Kurze Notiz zu ›Die Wahrheit über Hänsel und Gretel‹ von Hans Traxler – Eine Zeitreise

1963 feierte man in Deitschland den 100. Todestag von Jakob Grimm, als der kürzlich verstorbene Hans Traxler auf die Idee kam, eine Satire auf das Berühmteste der Grimmschen Märchen ›Hänsel und Gretel‹ und auf die in Mode gekommene Spatenforschung zu veröffentlichen. Diese Parodie erschien in zwei Auflagen bei ›Bärmeier und Nikel‹. Einige werden sich noch an die bei ›Zweitausendeins‹ durchgesehene Neuauflage aus dem Jahre 1978 erinnern: Ein schwarzes Buch mit dem Foto des Forschers Georg Ossegg in Hut und Mantel aus einem Graben schauend. Heute noch lieferbar ist die 149-seitige Ausgabe bei Reclam.

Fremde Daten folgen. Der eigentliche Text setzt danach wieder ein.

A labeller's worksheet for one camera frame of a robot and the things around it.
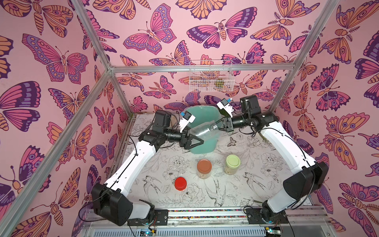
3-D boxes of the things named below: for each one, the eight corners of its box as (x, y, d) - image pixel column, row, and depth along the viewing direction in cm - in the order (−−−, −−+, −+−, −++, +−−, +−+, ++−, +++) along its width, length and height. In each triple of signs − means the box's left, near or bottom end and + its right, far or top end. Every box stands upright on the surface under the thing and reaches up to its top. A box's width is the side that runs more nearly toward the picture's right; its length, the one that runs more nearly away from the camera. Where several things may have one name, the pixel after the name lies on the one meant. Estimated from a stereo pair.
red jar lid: (174, 190, 84) (173, 189, 83) (175, 178, 89) (174, 177, 87) (186, 190, 84) (186, 189, 83) (186, 178, 89) (186, 176, 87)
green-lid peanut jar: (223, 176, 89) (227, 167, 79) (222, 164, 94) (225, 154, 84) (236, 176, 89) (242, 167, 79) (234, 164, 94) (239, 154, 84)
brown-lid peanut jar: (196, 179, 88) (197, 171, 79) (196, 167, 93) (196, 158, 84) (210, 179, 88) (212, 171, 79) (209, 167, 93) (211, 158, 84)

Sie wurde um 20 Seiten mit der Entstehungs- und Wirkungsgeschichte des Buches (›Jetzt lacht die Hexe sich ins Fäustchen‹ von Hans Traxler) und ein paar vielsagen Zeitungsausschnitten und Leserbriefe erweitert. 20 Seiten, die der Geschichte noch einmal besondere Würze geben.